#### EXERCISE MATERIALS ####

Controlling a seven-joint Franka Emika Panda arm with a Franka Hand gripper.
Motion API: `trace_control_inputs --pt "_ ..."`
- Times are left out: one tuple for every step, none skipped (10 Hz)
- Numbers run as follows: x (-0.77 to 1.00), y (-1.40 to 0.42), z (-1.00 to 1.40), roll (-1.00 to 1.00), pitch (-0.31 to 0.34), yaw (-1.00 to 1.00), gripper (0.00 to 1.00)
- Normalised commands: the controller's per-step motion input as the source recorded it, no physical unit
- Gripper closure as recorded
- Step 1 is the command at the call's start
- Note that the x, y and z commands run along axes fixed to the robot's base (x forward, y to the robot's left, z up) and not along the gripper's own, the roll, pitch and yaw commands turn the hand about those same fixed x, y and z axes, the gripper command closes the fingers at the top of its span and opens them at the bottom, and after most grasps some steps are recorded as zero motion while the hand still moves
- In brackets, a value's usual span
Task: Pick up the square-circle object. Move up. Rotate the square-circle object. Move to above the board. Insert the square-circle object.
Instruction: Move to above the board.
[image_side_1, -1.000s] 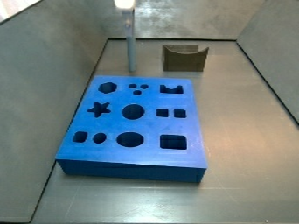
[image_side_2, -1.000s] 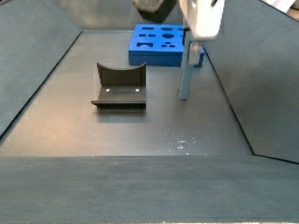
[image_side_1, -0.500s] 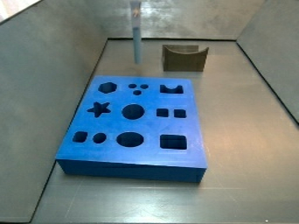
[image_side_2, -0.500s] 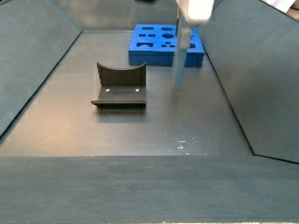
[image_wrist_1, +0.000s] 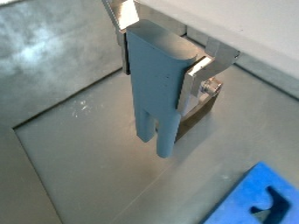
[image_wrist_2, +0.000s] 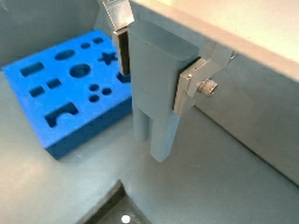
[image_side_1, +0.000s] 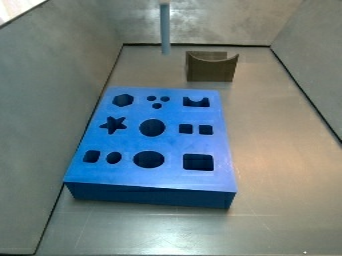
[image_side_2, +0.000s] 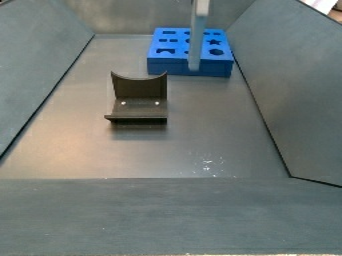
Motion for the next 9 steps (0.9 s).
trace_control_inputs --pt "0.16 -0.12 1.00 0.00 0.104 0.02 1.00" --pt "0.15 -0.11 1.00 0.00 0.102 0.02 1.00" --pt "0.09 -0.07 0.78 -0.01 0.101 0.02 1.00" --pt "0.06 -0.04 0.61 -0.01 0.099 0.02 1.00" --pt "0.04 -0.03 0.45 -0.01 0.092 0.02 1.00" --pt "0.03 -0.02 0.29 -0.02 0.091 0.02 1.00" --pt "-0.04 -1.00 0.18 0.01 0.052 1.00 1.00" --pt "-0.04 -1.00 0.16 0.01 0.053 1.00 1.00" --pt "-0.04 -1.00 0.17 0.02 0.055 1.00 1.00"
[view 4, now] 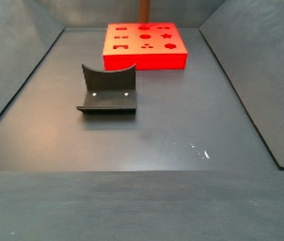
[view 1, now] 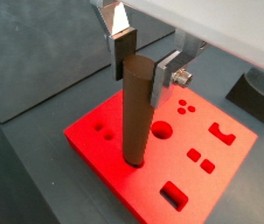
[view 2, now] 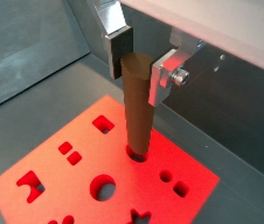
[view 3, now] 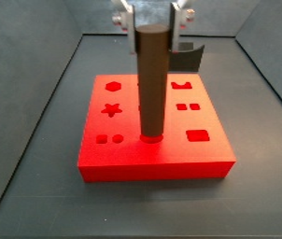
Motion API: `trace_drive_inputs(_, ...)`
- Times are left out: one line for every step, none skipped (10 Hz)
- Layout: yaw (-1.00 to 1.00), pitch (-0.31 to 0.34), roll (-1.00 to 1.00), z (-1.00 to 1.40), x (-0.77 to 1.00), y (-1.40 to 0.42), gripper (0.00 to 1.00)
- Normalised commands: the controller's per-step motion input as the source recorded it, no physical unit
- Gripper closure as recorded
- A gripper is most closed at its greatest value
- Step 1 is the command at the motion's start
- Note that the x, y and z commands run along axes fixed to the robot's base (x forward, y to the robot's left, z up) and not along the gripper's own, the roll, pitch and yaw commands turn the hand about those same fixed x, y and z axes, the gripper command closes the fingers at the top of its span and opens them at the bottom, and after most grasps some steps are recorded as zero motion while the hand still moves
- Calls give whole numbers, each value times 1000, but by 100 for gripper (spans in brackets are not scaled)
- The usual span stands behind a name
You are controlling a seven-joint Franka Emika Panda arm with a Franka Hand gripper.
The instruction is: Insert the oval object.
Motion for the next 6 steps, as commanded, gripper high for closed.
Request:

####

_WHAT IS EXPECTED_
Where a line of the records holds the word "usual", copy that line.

_EXERCISE RESPONSE_
- In brackets, a value's usual span
- The usual span stands behind a name

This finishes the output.